- WHAT TO DO -
Range to reproduce from the entries below: the line with "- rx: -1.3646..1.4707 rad", the line with "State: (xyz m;", and every line in between. Give them exactly and give nothing else.

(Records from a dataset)
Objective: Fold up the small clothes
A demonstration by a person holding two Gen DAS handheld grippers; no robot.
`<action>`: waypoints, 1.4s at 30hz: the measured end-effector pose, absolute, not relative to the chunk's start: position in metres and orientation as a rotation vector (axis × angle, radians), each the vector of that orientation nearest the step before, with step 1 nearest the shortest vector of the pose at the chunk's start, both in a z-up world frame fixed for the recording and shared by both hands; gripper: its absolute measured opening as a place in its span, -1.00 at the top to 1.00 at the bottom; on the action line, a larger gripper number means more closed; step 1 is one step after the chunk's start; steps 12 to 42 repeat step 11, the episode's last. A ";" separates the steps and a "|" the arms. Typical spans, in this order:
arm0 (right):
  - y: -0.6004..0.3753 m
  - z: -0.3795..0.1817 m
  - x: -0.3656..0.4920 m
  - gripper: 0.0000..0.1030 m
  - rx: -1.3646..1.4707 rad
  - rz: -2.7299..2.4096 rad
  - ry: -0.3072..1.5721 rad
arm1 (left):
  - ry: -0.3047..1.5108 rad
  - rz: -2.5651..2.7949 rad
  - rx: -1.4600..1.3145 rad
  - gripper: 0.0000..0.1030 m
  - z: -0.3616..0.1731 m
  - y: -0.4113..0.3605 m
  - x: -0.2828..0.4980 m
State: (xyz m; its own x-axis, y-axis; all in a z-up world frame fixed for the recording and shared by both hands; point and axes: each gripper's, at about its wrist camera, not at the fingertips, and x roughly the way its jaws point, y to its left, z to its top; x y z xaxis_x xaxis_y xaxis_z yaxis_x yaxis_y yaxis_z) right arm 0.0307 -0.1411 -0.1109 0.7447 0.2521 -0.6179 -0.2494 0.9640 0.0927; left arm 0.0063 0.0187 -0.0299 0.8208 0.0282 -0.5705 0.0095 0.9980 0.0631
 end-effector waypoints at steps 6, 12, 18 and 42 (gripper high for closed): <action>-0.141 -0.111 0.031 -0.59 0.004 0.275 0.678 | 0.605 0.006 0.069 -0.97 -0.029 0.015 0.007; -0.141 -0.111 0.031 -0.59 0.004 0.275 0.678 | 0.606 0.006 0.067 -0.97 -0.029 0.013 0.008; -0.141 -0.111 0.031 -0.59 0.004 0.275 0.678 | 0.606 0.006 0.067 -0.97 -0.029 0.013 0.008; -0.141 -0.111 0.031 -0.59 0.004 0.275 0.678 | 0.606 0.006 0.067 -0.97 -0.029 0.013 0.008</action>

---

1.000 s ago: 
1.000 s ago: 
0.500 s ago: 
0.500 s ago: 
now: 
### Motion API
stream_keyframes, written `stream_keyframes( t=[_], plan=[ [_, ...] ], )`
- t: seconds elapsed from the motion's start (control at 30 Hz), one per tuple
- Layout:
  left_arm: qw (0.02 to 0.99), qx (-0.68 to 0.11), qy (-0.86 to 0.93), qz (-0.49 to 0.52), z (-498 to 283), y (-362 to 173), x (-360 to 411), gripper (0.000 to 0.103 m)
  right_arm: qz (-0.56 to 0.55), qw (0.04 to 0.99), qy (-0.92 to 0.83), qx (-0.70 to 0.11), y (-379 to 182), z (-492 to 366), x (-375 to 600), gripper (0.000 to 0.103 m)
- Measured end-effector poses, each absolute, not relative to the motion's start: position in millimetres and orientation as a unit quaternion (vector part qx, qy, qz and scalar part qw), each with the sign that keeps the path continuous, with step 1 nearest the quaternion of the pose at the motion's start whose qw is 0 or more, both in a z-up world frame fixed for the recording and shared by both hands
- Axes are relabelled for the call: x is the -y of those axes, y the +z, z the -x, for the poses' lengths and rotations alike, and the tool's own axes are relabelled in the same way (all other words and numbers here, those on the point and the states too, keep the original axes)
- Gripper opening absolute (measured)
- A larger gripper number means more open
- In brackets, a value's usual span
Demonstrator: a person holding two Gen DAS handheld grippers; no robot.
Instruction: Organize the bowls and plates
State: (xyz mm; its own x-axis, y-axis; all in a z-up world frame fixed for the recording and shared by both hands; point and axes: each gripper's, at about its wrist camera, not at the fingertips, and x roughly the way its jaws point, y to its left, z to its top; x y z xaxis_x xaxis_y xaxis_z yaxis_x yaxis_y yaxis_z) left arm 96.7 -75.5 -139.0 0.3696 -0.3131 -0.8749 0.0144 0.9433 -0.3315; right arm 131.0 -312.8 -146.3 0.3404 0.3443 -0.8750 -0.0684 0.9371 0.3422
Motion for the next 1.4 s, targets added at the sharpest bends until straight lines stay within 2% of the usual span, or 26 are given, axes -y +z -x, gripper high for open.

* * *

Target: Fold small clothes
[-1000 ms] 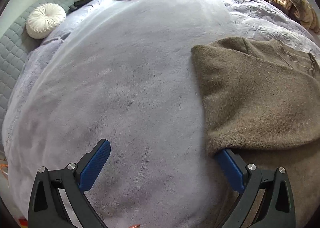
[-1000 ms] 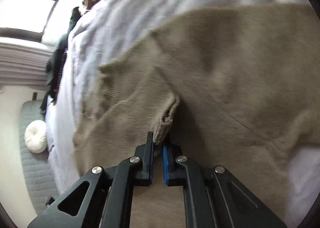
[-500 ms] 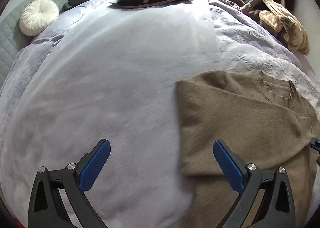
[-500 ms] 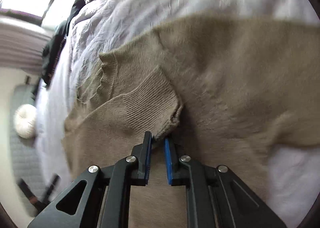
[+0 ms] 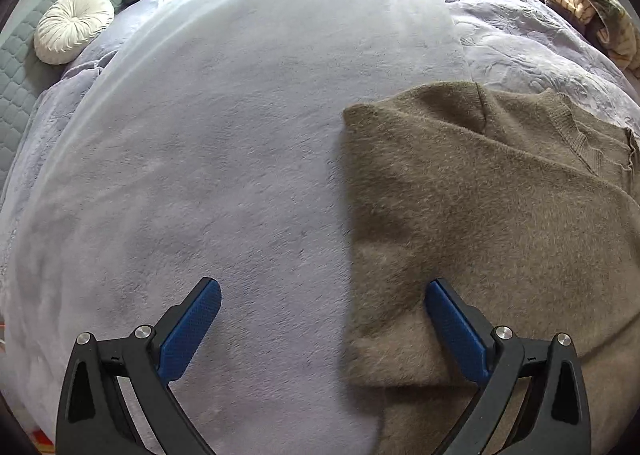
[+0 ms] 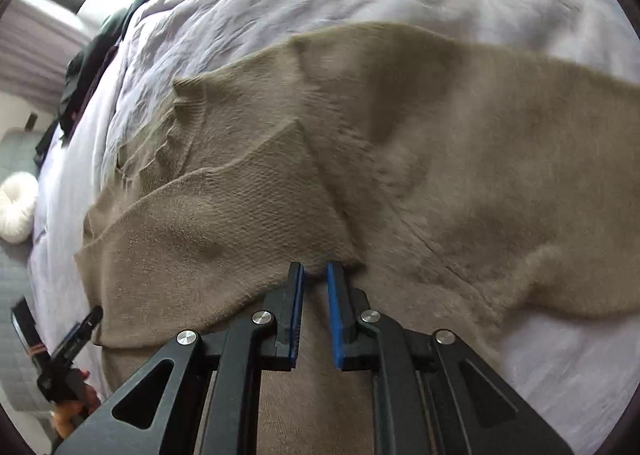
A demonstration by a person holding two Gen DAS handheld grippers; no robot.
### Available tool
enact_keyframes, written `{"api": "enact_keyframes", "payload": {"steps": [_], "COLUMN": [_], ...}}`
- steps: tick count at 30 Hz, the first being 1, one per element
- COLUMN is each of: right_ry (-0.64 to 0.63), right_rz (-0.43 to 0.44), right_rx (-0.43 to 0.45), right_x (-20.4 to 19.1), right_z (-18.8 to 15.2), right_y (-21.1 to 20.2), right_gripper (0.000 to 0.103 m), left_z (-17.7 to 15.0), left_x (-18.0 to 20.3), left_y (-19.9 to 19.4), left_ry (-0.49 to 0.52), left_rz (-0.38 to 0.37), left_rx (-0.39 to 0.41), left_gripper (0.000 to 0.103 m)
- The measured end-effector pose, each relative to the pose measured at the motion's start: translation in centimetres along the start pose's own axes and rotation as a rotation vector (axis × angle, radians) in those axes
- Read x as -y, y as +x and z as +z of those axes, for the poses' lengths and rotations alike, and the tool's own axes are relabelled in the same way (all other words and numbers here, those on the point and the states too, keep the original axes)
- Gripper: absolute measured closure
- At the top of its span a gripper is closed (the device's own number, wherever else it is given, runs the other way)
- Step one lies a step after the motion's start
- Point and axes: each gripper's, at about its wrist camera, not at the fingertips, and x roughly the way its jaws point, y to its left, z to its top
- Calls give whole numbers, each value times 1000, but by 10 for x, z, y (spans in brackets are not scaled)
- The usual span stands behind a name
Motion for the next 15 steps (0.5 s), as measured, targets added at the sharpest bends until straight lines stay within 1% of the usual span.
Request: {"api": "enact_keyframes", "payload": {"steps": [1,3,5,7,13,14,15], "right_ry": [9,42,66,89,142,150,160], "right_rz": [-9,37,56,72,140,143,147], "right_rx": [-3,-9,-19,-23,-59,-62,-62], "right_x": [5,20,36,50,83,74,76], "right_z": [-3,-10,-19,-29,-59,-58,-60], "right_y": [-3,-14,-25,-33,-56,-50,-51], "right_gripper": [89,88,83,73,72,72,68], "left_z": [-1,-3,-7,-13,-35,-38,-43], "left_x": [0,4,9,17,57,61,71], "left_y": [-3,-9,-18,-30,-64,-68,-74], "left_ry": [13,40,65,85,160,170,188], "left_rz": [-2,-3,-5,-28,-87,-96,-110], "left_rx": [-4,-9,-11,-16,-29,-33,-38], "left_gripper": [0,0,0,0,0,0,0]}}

- EXERCISE RESULT -
  - rx: -1.3646..1.4707 rad
  - rz: -2.7299..2.4096 rad
  - ry: -0.3072..1.5721 rad
arm1 (left):
  - ry: -0.3047..1.5108 rad
  - rz: -2.5651..2.7949 rad
  - rx: -1.4600..1.3145 rad
  - gripper: 0.0000..0.1030 m
  - z: -0.3616..0.1731 m
  - y: -0.4113..0.3605 m
  - x: -0.2828..0.4980 m
State: (xyz m; its own x-axis, y-axis; all in a z-up world frame fixed for the recording and shared by both hands; point and axes: each gripper's, at about its wrist camera, not at the fingertips, and x roughly the way its jaws point, y to its left, z to its top; x y z xaxis_x xaxis_y xaxis_z yaxis_x yaxis_y yaxis_z) right arm 0.0307 -0.1411 -0.1109 0.7447 0.2521 -0.6179 -0.2494 0.9640 0.0927; left arm 0.0063 0.0187 -0.0299 0.8208 0.0282 -0.5705 0.0095 0.9980 0.0631

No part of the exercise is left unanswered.